● **Your task**:
Using the data below, copy every line that contains the word "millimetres".

● **Information**:
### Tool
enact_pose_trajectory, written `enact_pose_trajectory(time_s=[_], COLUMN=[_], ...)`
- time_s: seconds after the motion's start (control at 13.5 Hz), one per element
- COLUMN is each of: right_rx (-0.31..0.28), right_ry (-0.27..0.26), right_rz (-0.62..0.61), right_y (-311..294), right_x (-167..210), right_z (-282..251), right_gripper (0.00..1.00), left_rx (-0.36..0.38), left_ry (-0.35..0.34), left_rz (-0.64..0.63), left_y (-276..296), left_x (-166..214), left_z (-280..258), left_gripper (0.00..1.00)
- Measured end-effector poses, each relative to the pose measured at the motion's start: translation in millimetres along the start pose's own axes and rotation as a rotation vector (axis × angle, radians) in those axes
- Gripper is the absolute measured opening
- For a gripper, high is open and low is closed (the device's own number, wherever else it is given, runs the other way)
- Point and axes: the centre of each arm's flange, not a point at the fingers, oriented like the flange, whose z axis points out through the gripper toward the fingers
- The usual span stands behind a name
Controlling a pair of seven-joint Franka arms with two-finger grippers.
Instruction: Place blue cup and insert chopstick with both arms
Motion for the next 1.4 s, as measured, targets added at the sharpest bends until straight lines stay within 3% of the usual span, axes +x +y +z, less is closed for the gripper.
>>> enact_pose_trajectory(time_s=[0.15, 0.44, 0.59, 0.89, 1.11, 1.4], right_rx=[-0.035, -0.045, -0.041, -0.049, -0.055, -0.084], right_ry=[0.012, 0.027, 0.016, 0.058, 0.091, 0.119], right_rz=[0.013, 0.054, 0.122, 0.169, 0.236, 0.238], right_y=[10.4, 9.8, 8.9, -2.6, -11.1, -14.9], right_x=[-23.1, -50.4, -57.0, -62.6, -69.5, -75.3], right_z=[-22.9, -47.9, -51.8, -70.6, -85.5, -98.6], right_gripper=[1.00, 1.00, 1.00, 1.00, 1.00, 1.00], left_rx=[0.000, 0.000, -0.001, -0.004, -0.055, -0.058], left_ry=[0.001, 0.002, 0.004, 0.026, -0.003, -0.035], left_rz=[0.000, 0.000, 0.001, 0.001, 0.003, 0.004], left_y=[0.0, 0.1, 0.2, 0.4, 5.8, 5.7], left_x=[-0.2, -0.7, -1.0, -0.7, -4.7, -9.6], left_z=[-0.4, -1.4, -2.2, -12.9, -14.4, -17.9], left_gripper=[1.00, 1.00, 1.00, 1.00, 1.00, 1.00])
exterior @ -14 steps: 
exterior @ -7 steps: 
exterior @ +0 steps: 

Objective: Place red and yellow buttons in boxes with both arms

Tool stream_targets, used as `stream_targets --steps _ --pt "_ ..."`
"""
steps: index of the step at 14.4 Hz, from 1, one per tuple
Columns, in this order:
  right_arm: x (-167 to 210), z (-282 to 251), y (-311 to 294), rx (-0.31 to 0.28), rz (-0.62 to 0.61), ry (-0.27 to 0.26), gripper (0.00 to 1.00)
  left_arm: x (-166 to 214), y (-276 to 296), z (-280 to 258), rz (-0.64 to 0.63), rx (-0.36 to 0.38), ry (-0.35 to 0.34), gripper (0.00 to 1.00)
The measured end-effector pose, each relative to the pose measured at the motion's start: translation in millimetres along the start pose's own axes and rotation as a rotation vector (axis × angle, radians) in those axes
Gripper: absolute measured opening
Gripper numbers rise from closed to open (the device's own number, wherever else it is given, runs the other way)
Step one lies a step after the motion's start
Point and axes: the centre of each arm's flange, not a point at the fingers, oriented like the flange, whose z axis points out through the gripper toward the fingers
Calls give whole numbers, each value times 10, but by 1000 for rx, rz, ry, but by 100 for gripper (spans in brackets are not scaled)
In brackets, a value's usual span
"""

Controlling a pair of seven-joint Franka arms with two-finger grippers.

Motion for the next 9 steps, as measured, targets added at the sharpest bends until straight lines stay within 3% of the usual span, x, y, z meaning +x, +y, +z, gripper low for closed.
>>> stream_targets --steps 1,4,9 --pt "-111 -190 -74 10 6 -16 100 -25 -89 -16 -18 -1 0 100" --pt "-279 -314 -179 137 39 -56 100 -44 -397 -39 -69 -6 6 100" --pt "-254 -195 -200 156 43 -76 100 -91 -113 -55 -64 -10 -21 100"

● **Response area**:
- Measured end-effector poses, each relative to the pose measured at the motion's start: translation in millimetres along the start pose's own axes and rotation as a rotation vector (axis × angle, radians) in those axes
The measured end-effector pose, each relative to the pose measured at the motion's start: translation in millimetres along the start pose's own axes and rotation as a rotation vector (axis × angle, radians) in those axes

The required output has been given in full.